The collection $(X_i)_{i\in I}$ of random variables is independent iff:
For every finite $J\subseteq I$ and every collection $\left\{ A_{i}\mid i\in J\right\} $ satisfying $\forall i\in J\left[A_{i}\in\sigma\left(X_{i}\right)\right]$ we have:
$$P\left(\bigcap_{i\in J}A_{i}\right)=\prod_{i\in J}P\left(A_{i}\right)\tag {1}$$
Now if $f_{i}:\mathbb{R}\to Y_{i}$ for $i\in I$ where $\left(Y_{i},\mathcal{A}_{i}\right)$ denotes a measurable space and where every $f_{i}$ is Borel-measurable in the sense that $f_{i}^{-1}\left(\mathcal{A}_{i}\right)\subseteq\mathscr{B}\left(\mathbb{R}\right)$ then for checking independence we must look at the $\sigma$-algebras $\sigma\left(f_{i}\left(X_{i}\right)\right)$.
But evidently: $$\sigma\left(f_{i}\left(X_{i}\right)\right)=\left(f_{i}\circ X_{i}\right)^{-1}\left(\mathcal{A}_{i}\right)=X_{i}^{-1}\left(f_{i}^{-1}\left(\mathcal{A}_{i}\right)\right)\subseteq X_{i}^{-1}\left(\mathscr{B}\left(\mathbb{R}\right)\right)=\sigma\left(X_{i}\right)$$ So if $\left(1\right)$ is satisfied for the $\sigma\left(X_{i}\right)$ then automatically it is satisfied for the smaller $\sigma\left(f_{i}\left(X_{i}\right)\right)$.
2)
The concept independence of random variables has impact on PDF's and calculation of moments, but its definition stands completely loose from it. Based on e.g. a split up of PDF's it can be deduced that there is independence but things like that must not be promoted to the status of "definition of independence". In situations like that we can at most say that it is a sufficient (not necessary) condition for independence. If we wonder: "what is needed for the $f_i(X_i)$ to be independent?" then we must focus on the definition of independence (not sufficient conditions). Doing so we find that measurability of the $f_i$ is enough whenever the $X_i$ are independent already.
BCLC edit: (let drhab edit this part further): There's no 'measurable' in elementary probability, so we just say 'suitable' or 'well-behaved' in that whatever functions that students of elementary probability will encounter, we hope that they are suitable.

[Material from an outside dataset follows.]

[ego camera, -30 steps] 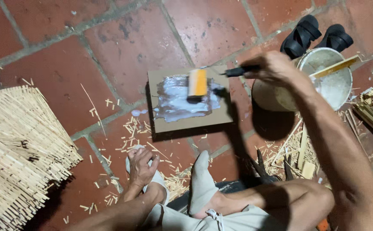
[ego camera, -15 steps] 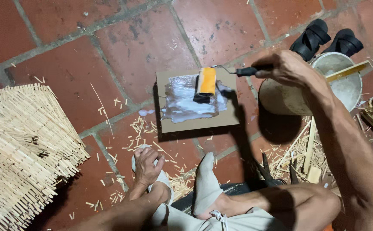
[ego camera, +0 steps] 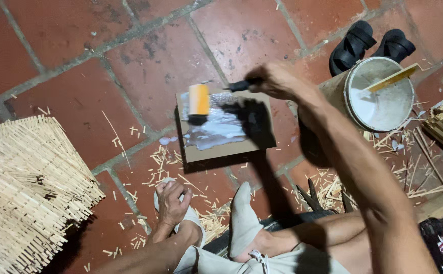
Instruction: The person applies white glue to a cardboard sheet using a paint roller, then places a woven bamboo mat on the glued surface and presses it down. They continue to adjust and press the mat to ensure adhesion.
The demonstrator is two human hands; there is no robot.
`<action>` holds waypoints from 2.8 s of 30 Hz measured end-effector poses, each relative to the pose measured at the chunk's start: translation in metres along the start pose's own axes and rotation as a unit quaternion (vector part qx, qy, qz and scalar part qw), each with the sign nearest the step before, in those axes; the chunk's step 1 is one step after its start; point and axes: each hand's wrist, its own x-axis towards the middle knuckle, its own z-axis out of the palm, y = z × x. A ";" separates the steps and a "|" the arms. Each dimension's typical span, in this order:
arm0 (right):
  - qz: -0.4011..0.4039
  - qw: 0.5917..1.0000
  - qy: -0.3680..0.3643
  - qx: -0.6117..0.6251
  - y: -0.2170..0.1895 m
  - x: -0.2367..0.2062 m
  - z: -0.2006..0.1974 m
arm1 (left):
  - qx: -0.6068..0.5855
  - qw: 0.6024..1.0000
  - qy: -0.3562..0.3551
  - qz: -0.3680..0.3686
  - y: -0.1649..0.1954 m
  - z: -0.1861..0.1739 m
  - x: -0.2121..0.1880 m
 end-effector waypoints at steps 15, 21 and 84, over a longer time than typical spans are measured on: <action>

Probably, some textbooks will use weaker conditions than 'measurable' that will be used as the definition of independence for that book.
Edit: Functions that are not measurable (or not suitable, if you like) are in usual context very rare. The axiom of choice is needed to prove the existence of such functions. In that sense you could say that constructible functions (no arbitrary choice function is needed) are suitable.